What is being asked
Keep the text of the data exactly as it is and omit each picture from the copy.

Provided data

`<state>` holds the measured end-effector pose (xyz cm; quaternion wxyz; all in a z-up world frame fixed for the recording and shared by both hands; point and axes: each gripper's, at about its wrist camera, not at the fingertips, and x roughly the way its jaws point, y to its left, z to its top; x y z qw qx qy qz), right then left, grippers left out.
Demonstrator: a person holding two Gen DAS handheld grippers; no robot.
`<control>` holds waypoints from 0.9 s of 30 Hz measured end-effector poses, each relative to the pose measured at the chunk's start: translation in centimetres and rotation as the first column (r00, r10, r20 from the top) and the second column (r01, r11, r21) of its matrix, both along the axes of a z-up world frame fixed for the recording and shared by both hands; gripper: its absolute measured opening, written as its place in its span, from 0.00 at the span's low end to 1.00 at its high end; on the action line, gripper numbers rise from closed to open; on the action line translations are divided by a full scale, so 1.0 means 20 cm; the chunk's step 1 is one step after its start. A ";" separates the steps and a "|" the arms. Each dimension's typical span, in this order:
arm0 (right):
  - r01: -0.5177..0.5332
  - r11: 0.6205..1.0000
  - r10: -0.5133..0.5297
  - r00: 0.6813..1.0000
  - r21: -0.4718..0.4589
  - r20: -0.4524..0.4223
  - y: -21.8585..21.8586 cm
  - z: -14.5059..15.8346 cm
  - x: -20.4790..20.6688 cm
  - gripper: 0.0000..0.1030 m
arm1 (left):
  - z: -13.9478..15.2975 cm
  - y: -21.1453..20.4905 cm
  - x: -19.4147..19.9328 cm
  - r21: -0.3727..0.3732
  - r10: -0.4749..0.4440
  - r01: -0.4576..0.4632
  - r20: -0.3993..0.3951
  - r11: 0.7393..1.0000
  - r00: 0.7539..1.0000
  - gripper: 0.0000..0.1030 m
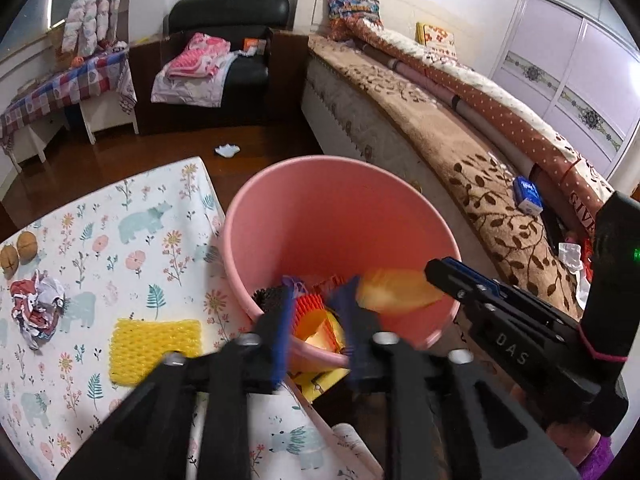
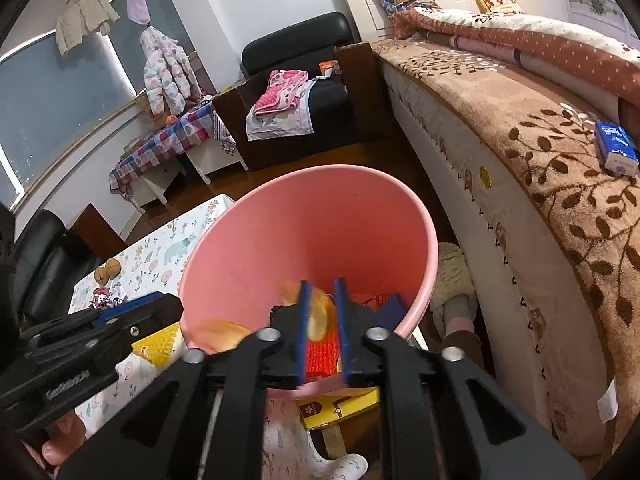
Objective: Collect trash
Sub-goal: 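Carry both peels over the pink bucket and open both tools, then move both open tools back over the table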
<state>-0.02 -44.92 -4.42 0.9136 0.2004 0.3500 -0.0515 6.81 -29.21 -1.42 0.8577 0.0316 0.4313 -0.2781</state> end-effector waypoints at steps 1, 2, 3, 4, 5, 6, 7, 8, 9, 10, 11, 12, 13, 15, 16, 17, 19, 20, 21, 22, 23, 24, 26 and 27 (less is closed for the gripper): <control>0.000 1.000 0.000 1.000 -0.004 0.002 0.00 0.00 0.00 0.26 | 0.01 0.01 -0.01 -0.009 0.005 -0.005 0.007 1.000 1.000 0.34; 0.002 1.000 -0.002 1.000 -0.008 0.003 0.00 0.00 -0.01 0.27 | 0.02 0.02 -0.01 -0.019 0.008 -0.008 0.009 1.000 1.000 0.35; 0.001 1.000 -0.001 1.000 -0.012 0.006 0.01 0.01 -0.02 0.27 | 0.02 0.03 -0.02 -0.030 0.011 -0.011 0.008 0.999 1.000 0.35; 0.000 1.000 0.001 1.000 -0.015 0.012 0.01 0.02 -0.03 0.27 | 0.03 0.04 -0.02 -0.038 0.016 -0.016 0.005 0.999 1.000 0.35; 0.001 1.000 -0.001 1.000 -0.017 0.017 0.02 0.03 -0.04 0.27 | 0.03 0.05 -0.03 -0.043 0.022 -0.022 0.002 0.999 1.000 0.35; 0.004 1.000 -0.004 1.000 -0.022 0.025 0.03 0.05 -0.06 0.27 | 0.03 0.07 -0.03 -0.052 0.029 -0.029 -0.002 0.998 1.000 0.35; 0.006 1.000 -0.005 0.999 -0.027 0.035 0.04 0.06 -0.08 0.27 | 0.03 0.09 -0.04 -0.054 0.033 -0.033 -0.003 0.998 0.999 0.35; 0.008 1.000 -0.007 0.999 -0.030 0.043 0.04 0.07 -0.09 0.27 | 0.04 0.11 -0.05 -0.056 0.037 -0.037 -0.001 0.998 0.999 0.35; 0.013 0.999 -0.012 0.998 -0.030 0.055 0.06 0.09 -0.11 0.27 | 0.04 0.12 -0.06 -0.055 0.041 -0.040 0.002 0.998 0.999 0.37; 0.016 1.000 -0.014 0.998 -0.027 0.061 0.07 0.09 -0.12 0.27 | 0.04 0.13 -0.07 -0.053 0.044 -0.044 0.004 0.998 0.999 0.40; 0.018 1.000 -0.017 0.998 -0.016 0.067 0.08 0.10 -0.14 0.27 | 0.04 0.16 -0.08 -0.053 0.050 -0.050 0.007 0.997 0.999 0.43; 0.020 1.000 -0.020 0.997 -0.006 0.069 0.10 0.10 -0.15 0.27 | 0.05 0.18 -0.09 -0.055 0.055 -0.054 0.009 0.997 0.998 0.43; 0.020 1.000 -0.021 0.997 0.010 0.070 0.11 0.10 -0.16 0.27 | 0.05 0.20 -0.10 -0.056 0.060 -0.059 0.010 0.997 0.998 0.44; 0.010 0.999 -0.013 0.998 0.043 0.059 0.16 0.09 -0.18 0.27 | 0.05 0.25 -0.12 -0.056 0.075 -0.074 0.015 0.996 0.997 0.44; 0.011 0.999 -0.013 0.998 0.048 0.054 0.17 0.09 -0.19 0.27 | 0.05 0.27 -0.13 -0.053 0.080 -0.079 0.017 0.995 0.997 0.44; 0.009 0.998 -0.012 0.999 0.056 0.049 0.20 0.08 -0.20 0.27 | 0.04 0.30 -0.14 -0.048 0.086 -0.085 0.020 0.995 0.996 0.44; 0.005 0.998 -0.008 0.999 0.066 0.043 0.24 0.07 -0.21 0.27 | 0.04 0.34 -0.16 -0.038 0.103 -0.102 0.026 0.994 0.994 0.44; 0.008 0.997 -0.011 0.999 0.071 0.038 0.27 0.07 -0.22 0.27 | 0.04 0.36 -0.17 -0.032 0.111 -0.110 0.031 0.993 0.993 0.44; 0.010 0.997 -0.012 0.999 0.075 0.037 0.29 0.07 -0.23 0.27 | 0.04 0.39 -0.18 -0.027 0.123 -0.122 0.039 0.992 0.992 0.44; 0.007 0.997 -0.010 0.999 0.075 0.035 0.33 0.07 -0.24 0.27 | 0.03 0.43 -0.19 -0.024 0.137 -0.136 0.046 0.990 0.990 0.44; 0.007 0.997 -0.010 0.999 0.070 0.034 0.35 0.07 -0.25 0.27 | 0.03 0.47 -0.20 -0.018 0.147 -0.146 0.049 0.989 0.988 0.44; 0.006 0.998 -0.008 0.999 0.065 0.034 0.38 0.08 -0.25 0.27 | 0.03 0.50 -0.21 -0.015 0.154 -0.153 0.050 0.988 0.987 0.44; 0.001 0.998 -0.004 0.999 0.067 0.038 0.43 0.09 -0.25 0.27 | 0.02 0.56 -0.22 -0.011 0.170 -0.170 0.053 0.985 0.984 0.44; 0.002 0.998 -0.004 0.999 0.063 0.039 0.47 0.09 -0.26 0.27 | 0.02 0.59 -0.23 -0.013 0.180 -0.179 0.058 0.984 0.982 0.44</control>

Answer for the task
`<state>` holds the measured end-effector pose (xyz cm; quaternion wxyz; all in a z-up world frame fixed for the recording and shared by both hands; point and axes: each gripper's, at about its wrist camera, not at the fingertips, and x roughly the way its jaws point, y to its left, z to its top; x y z qw qx qy qz), right then left, grippers left out.
Demonstrator: a person holding two Gen DAS handheld grippers; no robot.
`<control>` holds waypoints from 0.9 s of 30 Hz measured end-effector poses, each relative to the pose measured at the chunk's start: translation in centimetres and rotation as the first column (r00, r10, r20 from the top) and the second column (r01, r11, r21) of its matrix, both along the axes of a z-up world frame fixed for the recording and shared by both hands; gripper: its absolute measured opening, written as its place in its span, from 0.00 at the span's low end to 1.00 at its high end; on the action line, gripper numbers rise from closed to open; on the action line translations are divided by a full scale, so 1.0 means 20 cm; the chunk's step 1 is one step after its start. A ";" separates the steps and a "|" the arms. Each dimension's typical span, in this order:
arm0 (right):
  - r01: -0.5177..0.5332
  - r11: 0.6205..1.0000
  - r10: -0.5133..0.5297
  - r00: 0.6813..1.0000
  - r21: -0.4718..0.4589
  - r20: -0.4524..0.4223
  - y: -21.8585..21.8586 cm
  - z: -14.5059..15.8346 cm
  - x: -20.4790..20.6688 cm
  - gripper: 0.0000..0.1030 m
arm1 (left):
  - z: -13.9478..15.2975 cm
  - y: -21.1453..20.4905 cm
  - x: -19.4147..19.9328 cm
  - r21: -0.3727..0.3732
  - r10: -0.4749..0.4440
  - r01: -0.4576..0.4632
  - r20: -0.3993..0.3951
  - r11: 0.7393..1.0000
  - r00: 0.7539..1.0000
  - gripper: 0.0000..0.1030 m
Objective: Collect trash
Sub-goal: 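Carry both peels over the pink bucket and open both tools, then move both open tools back over the table
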<state>-0.02 -44.92 -4.42 0.9136 0.2004 0.3500 -0.0515 6.81 -29.21 -1.42 0.8577 0.0316 0.4313 -0.2781</state> end-effector waypoints at steps 1, 2, 3, 4, 5, 6, 7, 8, 9, 10, 11, 12, 13, 15, 16, 17, 19, 20, 21, 22, 23, 24, 26 and 27 (less is closed for the gripper): <control>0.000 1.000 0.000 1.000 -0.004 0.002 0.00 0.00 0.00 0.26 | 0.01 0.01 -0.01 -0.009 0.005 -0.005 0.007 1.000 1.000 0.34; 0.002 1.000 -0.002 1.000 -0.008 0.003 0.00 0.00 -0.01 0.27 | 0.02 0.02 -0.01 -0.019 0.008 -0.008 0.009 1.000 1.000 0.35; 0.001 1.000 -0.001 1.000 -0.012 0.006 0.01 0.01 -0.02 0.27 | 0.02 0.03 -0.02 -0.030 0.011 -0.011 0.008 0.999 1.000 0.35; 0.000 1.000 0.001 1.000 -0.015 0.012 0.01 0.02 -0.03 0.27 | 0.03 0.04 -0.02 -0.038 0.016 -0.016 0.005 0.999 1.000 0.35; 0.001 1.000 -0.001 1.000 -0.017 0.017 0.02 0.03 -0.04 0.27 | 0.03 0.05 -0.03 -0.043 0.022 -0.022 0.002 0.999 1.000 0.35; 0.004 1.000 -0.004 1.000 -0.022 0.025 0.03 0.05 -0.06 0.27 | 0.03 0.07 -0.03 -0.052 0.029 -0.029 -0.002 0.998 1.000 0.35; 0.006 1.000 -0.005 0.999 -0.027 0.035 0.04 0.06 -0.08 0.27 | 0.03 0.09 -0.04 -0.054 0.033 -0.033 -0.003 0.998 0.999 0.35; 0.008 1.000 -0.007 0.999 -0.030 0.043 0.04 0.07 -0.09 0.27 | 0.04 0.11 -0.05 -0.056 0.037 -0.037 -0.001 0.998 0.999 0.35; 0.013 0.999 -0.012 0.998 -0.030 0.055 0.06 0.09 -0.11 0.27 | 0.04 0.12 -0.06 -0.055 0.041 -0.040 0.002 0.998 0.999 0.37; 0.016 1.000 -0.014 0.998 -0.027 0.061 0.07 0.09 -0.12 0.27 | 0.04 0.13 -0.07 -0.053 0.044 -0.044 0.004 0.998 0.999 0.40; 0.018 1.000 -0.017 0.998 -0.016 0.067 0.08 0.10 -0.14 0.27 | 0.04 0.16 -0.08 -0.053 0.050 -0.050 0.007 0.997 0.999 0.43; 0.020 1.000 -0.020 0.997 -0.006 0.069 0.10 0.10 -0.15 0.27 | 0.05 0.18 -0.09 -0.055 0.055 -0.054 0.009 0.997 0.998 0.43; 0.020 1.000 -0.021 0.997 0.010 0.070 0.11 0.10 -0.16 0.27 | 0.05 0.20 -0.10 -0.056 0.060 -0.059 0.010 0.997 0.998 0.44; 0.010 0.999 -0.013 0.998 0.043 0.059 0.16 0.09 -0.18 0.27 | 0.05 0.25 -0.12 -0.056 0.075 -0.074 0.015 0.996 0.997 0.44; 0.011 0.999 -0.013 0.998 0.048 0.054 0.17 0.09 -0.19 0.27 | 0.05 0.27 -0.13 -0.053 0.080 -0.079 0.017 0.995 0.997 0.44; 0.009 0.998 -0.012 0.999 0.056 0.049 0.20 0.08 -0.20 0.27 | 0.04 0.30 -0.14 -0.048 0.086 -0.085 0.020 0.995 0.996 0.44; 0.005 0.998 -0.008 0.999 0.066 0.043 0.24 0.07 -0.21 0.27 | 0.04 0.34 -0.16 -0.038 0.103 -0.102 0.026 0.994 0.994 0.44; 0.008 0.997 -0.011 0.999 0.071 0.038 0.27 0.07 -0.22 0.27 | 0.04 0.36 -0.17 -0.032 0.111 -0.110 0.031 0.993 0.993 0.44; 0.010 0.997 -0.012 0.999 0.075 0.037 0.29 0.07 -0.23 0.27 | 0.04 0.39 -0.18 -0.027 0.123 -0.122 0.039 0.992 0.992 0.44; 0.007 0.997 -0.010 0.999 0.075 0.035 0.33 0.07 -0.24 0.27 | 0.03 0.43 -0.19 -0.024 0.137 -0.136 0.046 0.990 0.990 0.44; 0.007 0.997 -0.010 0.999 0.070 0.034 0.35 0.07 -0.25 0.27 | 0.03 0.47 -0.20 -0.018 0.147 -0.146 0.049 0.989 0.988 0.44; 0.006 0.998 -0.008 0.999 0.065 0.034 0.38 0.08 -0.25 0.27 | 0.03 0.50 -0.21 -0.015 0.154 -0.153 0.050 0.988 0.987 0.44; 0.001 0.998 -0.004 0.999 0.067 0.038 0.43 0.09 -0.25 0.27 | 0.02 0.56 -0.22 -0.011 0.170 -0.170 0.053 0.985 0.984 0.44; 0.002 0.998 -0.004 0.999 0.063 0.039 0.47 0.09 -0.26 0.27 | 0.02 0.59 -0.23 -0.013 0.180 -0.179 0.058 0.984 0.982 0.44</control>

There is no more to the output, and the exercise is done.